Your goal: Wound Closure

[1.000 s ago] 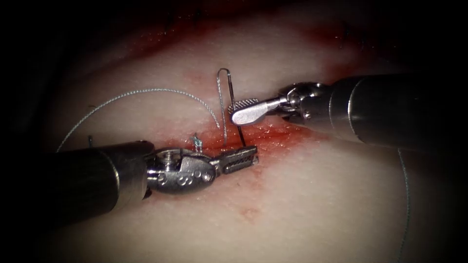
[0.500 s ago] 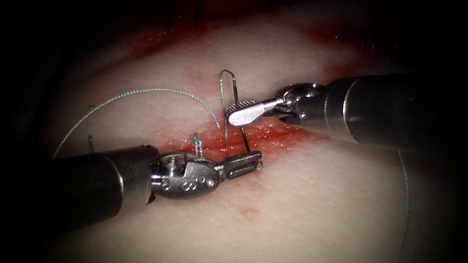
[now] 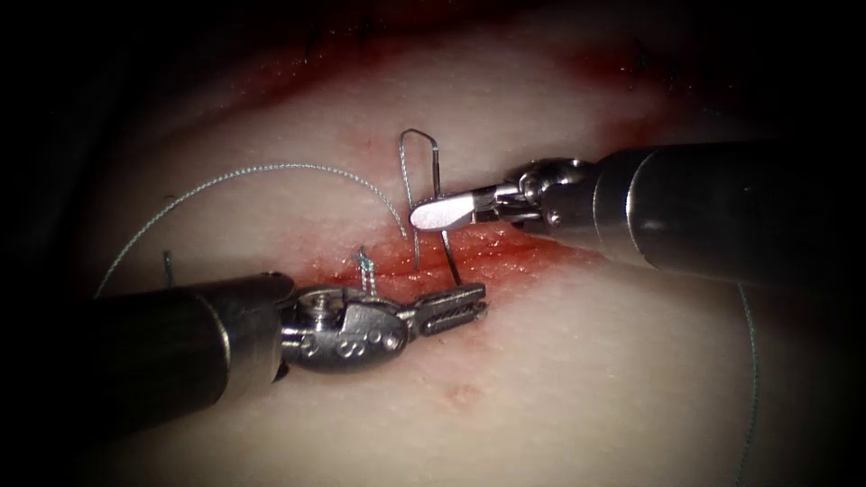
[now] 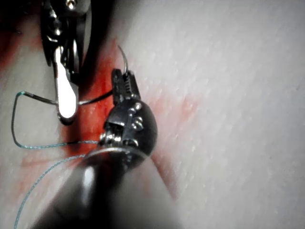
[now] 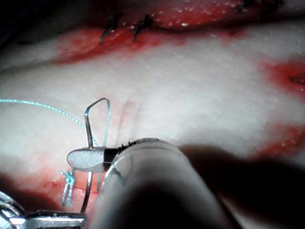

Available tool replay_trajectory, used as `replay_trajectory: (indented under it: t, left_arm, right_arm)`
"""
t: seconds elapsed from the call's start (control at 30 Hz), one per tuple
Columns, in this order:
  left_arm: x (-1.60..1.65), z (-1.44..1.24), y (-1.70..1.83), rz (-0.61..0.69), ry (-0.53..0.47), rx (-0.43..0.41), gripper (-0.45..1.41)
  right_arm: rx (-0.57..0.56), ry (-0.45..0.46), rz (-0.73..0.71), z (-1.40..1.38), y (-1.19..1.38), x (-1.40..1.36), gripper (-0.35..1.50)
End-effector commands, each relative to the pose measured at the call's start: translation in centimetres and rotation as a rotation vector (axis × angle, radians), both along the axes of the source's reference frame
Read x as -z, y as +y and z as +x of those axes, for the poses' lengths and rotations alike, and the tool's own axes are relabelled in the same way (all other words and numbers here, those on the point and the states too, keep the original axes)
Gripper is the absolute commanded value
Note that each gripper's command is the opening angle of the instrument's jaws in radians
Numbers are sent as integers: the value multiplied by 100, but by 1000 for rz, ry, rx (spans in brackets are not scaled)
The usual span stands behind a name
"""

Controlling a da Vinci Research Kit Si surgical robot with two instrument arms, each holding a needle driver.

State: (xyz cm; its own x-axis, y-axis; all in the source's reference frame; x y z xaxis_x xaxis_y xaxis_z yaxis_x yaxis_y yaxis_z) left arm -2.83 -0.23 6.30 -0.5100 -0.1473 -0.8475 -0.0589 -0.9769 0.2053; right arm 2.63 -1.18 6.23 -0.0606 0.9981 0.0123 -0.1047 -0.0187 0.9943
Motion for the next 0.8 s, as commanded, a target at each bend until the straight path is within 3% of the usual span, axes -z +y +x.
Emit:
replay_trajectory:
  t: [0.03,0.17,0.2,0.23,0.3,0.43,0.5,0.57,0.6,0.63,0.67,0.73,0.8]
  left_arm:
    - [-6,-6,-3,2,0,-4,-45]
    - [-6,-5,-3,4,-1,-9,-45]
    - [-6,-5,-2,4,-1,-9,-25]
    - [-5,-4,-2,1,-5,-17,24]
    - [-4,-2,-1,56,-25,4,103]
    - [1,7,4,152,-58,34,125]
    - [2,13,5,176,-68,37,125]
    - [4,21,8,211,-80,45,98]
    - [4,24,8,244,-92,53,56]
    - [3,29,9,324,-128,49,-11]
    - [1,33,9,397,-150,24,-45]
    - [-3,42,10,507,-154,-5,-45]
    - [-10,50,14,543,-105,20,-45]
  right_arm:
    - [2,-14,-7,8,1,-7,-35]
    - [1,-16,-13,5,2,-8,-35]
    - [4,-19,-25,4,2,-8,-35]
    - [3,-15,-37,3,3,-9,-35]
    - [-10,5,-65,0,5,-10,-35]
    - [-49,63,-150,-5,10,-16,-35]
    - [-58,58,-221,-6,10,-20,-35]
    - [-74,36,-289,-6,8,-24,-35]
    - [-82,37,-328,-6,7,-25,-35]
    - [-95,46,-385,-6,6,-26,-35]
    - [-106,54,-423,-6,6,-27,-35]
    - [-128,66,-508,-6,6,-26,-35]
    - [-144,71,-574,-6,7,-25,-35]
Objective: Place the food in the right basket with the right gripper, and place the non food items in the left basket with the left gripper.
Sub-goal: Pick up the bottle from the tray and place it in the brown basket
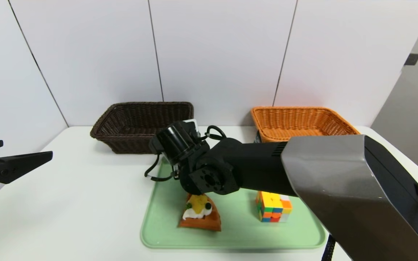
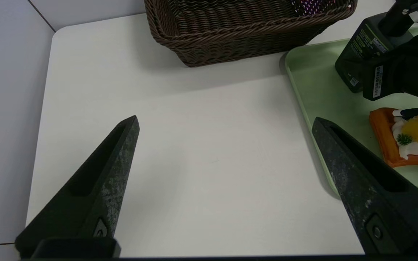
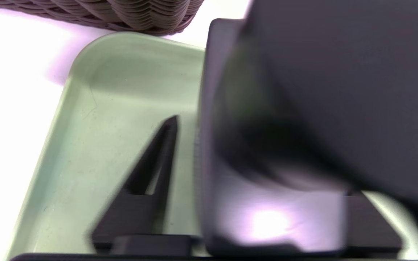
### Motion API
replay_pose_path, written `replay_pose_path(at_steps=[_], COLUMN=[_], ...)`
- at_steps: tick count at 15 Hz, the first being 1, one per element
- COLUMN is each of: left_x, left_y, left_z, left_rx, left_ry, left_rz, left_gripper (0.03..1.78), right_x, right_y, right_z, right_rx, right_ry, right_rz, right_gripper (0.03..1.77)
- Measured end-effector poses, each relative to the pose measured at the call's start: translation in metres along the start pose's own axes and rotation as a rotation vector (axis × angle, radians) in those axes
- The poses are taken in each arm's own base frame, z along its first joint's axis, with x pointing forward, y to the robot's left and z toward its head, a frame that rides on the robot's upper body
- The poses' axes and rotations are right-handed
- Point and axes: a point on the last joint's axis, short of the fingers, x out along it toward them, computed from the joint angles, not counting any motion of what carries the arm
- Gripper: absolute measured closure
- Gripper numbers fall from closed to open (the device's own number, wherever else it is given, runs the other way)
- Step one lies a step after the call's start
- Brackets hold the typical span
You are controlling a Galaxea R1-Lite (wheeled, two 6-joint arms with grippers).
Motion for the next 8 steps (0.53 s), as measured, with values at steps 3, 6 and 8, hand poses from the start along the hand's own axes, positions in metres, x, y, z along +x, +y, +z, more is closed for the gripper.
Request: replay_pose_path(at_steps=[3, 6, 8], left_x=[0.0001, 0.0003, 0.0003], left_y=[0.0001, 0.0001, 0.0001], left_z=[0.0000, 0.0000, 0.0000], left_rx=[-0.001, 0.000, -0.001], left_ry=[0.000, 0.001, 0.001], left_rz=[0.001, 0.000, 0.000], left_gripper=[0.12, 0.12, 0.12], right_x=[-0.0011, -0.0054, -0.0089], right_y=[0.0001, -0.0011, -0.0032], right_z=[0.0007, 0.0033, 0.0059], right_rx=[0.001, 0.002, 0.004], right_ry=[-0.002, -0.002, -0.003], right_rz=[0.002, 0.006, 0.008], right_gripper=[1.18, 1.18, 1.18])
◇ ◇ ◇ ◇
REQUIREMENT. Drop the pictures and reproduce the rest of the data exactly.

REPLY TO THE EXERCISE.
Your goal: Wound Closure

[1.000 s ago] 
[0.500 s ago] 
[now] 
[now] 
[now] 

Available tool replay_trajectory, used as `replay_trajectory: (indented under it: t, left_arm, right_arm)`
"""
t: seconds elapsed from the call's start (control at 30 Hz), one per tuple
Columns, in this order:
  left_arm: x (-1.60..1.65), z (-1.44..1.24), y (-1.70..1.83), rz (-0.61..0.69), ry (-0.53..0.47), rx (-0.43..0.41), gripper (-0.45..1.41)
  right_arm: rx (-0.57..0.56), ry (-0.45..0.46), rz (-0.73..0.71), z (-1.40..1.38), y (-1.19..1.38), x (-1.40..1.36), gripper (-0.35..1.50)
End-effector commands, each relative to the pose measured at the call's start: translation in centimetres and rotation as a rotation vector (axis × angle, radians), both along the axes of the source's reference frame
Read x as -z, y as +y and z as +x of those axes, for the poses' lengths and rotations alike, and the tool's own axes are relabelled in the same way (all other words and numbers here, those on the point and the states too, keep the original axes)
Gripper is the absolute commanded value
Note that each gripper's command is the opening angle of the instrument's jaws in radians
Numbers are sent as integers: the value multiplied by 100, but by 1000 for rz, ry, rx (spans in brackets are not scaled)
The usual span stands behind a name
"""

Controlling a da Vinci Research Kit Si surgical robot with two instrument arms, each holding a needle driver.

State: (xyz cm; its own x-axis, y-axis; all in the source's reference frame; x y z xaxis_x xaxis_y xaxis_z yaxis_x yaxis_y yaxis_z) left arm -2.83 -0.23 6.30 -0.5100 -0.1473 -0.8475 -0.0589 -0.9769 0.2053; right arm 2.63 -1.18 6.23 -0.0606 0.9981 0.0123 -0.1047 -0.0187 0.9943
Motion for the next 0.8 s, as commanded, a target at each bend until the straight path is within 3% of the usual span, axes -z +y +x.
Emit:
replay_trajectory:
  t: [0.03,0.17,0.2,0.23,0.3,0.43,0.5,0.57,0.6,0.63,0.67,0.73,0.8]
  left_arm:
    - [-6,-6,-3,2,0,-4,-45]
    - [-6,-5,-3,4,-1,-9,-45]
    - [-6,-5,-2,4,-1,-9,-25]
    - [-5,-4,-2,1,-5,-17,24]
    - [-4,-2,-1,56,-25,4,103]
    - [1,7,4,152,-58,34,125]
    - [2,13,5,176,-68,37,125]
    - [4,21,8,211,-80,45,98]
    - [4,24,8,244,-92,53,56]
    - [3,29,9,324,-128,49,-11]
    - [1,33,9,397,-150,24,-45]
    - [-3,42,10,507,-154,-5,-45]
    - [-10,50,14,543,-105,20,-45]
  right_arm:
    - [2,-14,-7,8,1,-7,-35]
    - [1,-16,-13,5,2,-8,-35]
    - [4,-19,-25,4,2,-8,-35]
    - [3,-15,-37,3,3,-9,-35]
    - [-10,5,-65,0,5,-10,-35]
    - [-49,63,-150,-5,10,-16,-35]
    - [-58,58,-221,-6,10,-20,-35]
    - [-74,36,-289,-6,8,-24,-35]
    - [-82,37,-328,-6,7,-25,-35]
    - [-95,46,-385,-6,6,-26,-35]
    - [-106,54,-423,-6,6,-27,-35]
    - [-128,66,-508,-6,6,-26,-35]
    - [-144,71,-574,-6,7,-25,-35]
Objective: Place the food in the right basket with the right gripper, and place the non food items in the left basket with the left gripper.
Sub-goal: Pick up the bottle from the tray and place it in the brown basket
### Motion API
replay_pose_path, written `replay_pose_path(at_steps=[_], COLUMN=[_], ...)`
- at_steps: tick count at 15 Hz, the first being 1, one per element
- COLUMN is each of: left_x, left_y, left_z, left_rx, left_ry, left_rz, left_gripper (0.03..1.78), right_x, right_y, right_z, right_rx, right_ry, right_rz, right_gripper (0.03..1.77)
- Measured end-effector poses, each relative to the pose measured at the call's start: translation in metres along the start pose's own axes and rotation as a rotation vector (axis × angle, radians) in those axes
- The poses are taken in each arm's own base frame, z along its first joint's axis, with x pointing forward, y to the robot's left and z toward its head, a frame that rides on the robot's upper body
- The poses' axes and rotations are right-handed
- Point and axes: a point on the last joint's axis, short of the fingers, x out along it toward them, computed from the joint angles, not counting any motion of what carries the arm
- Gripper: absolute measured closure
- Gripper numbers fall from closed to open (the device's own number, wherever else it is given, runs the other way)
- Step one lies a step after the call's start
- Brackets hold the typical span
You are controlling a Galaxea R1-Lite (wheeled, two 6-joint arms with grippers).
Motion for the next 8 steps (0.53 s), as measured, with values at steps 3, 6 and 8, hand poses from the start along the hand's own axes, positions in metres, x, y, z along +x, +y, +z, more is closed for the gripper.
Request: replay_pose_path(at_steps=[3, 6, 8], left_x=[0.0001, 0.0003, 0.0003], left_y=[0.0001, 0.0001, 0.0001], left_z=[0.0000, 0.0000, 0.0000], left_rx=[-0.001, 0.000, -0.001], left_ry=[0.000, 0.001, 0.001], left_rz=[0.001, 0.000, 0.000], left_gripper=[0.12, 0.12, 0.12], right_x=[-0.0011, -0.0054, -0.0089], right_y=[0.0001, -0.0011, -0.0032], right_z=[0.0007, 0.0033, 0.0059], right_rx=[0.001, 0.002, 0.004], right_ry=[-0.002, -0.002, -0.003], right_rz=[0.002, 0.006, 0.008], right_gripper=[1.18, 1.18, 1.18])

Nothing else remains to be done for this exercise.